Along the same lines as Alex sits the always fantasy relevant Matthew Stafford. Do people honestly think the lack of Megatron will drop his numbers dramatically? Stafford still has Golden Tate, Marvin Jones, and Anquan Boldin to throw to, in addition to an excellent pass-catching back in Theo Riddick. This is still a guy that still projects for roughly 600 passing attempts; 4,000+ yards and 20-25 TDs is basically a given. Anything on top of that is gravy. I might be worried if we were talking about a fragile player, but that label simply doesn’t stick to Stafford anymore as he’s played each game over the past five seasons. This isn’t as big an oversight as the absurdly low placement of Smith, but it is an oversight.

 

Expecting Regression

Two of the players in the above list had career years last season, and it seems that fake footballers simply don’t think that they will be able to live up to those elevated standards. I’m talking, of course, about Tyrod Taylor and Ryan Fitzpatrick. I’m personally a big Tygod fan. One of the reasons that I am keen to draft him (besides his low ADP) is his consistent ability to run the ball. In 9/16 games, Taylor ran for at least 40 yards, and actually averaged a hair more than 40 yards per game on the ground for the season. Four points per game without even going to the air is a hell of a nice foundation on which to build a floor. Certainly the health of Sammy Watkins will play a role in Tyrod’s ceiling, but the Bills do have a few other fantasy-relevant pieces. The underrated Robert Woods should take a step forward this season and offers another solid WR option; Charles Clay offers an excellent option at TE (should Ryan decide to use him); and LeSean McCoy has dropped weight and has, by all accounts, looks primed for an excellent season.
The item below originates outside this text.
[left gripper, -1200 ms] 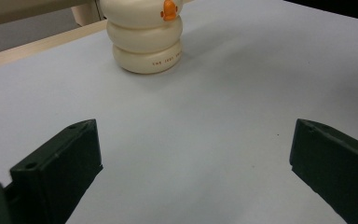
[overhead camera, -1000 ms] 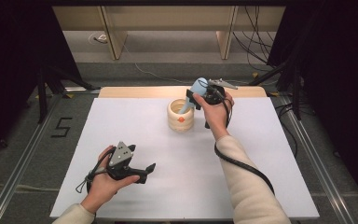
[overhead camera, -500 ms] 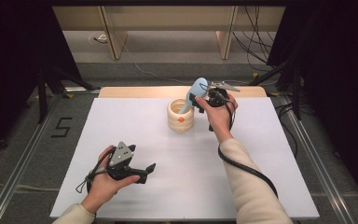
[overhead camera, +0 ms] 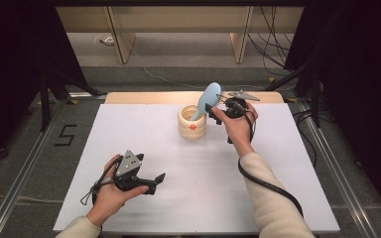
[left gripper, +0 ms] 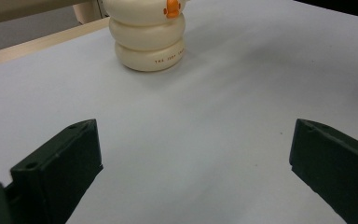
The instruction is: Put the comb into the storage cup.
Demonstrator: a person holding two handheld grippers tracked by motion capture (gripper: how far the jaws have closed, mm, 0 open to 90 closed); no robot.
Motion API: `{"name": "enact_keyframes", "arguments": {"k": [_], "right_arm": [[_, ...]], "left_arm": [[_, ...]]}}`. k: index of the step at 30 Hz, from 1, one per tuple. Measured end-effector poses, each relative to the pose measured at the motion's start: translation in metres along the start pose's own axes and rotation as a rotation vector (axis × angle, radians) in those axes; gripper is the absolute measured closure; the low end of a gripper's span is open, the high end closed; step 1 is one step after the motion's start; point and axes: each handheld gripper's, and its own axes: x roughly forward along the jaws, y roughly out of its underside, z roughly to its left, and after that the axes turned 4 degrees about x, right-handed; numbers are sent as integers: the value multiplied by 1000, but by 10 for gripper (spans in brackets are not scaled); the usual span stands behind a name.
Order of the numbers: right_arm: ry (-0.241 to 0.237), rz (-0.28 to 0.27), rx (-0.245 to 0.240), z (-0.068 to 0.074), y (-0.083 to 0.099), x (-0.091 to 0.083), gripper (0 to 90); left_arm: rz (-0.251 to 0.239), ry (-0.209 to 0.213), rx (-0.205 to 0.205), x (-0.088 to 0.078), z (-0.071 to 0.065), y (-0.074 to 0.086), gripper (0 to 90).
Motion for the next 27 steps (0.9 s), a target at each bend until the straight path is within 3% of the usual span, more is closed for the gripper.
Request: {"name": "enact_keyframes", "arguments": {"k": [27], "right_arm": [[-23,17,-73,-25,29,-58,106]], "left_arm": [[3,-10,-12,1,2,2,15]]}}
Taylor should build on what he did last season and offers an excellent value play should you choose to wait until the middle to late rounds to draft your QB.

It’s understandable that people would be a little down on Fitzmagic this season. After all, last year was the best fake football year of his career after years of mediocrity. The slow contract talks didn’t help boost people’s confidence in him either, not knowing whether or not he would actually start. People are beginning to remember the magic, however. In the past three weeks (during which time he signed his contract), he has risen from an ADP of 30 to his current 24. Still, that’s pretty low for a guy who finished 11th overall and 15th in FP/G. He has two excellent receivers, and an incredible duo of pass-catching backs, who will complement his 6.9 yards per attempt (lower than Alex Smith’s, I might add). Regression is certainly possible, but I don’t expect him to fall to bottom QB2 territory.

 

To Start, or not to Start?

Blaine Gabbert is being drafted fairly right now, is only because we don’t know whether or not he’ll be a starter. Is it going to be him or Kaepernick. The QB battle in San Francisco is one of the more interesting position battles in camp this year. From all accounts I’ve read so far, the battle has been pretty even. Kaep certainly has the legs for Kelly’s system, but Gabbert is no slouch when it comes to running the ball. Gabbert has mid to low-end QB2 upside if he wins the starting position.

 

The Inflatable

Brady is going to be Tom Brady. Cool, efficient, and all-powerful in the fantasy realm. I have no doubts about that. People are drafting him as the QB9, which is more-or-less fair given his suspension. On a per-game basis, he’ll probably finish top-5 when all is said and done. If you are patient and draft well, he’ll likely reward you. As for where he will finish in overall points, QB9 is still very inflated. There is simply no way that he’ll finish that high given that he’s missing four weeks. If he does, well, it will have been a 12-game stretch for the ages.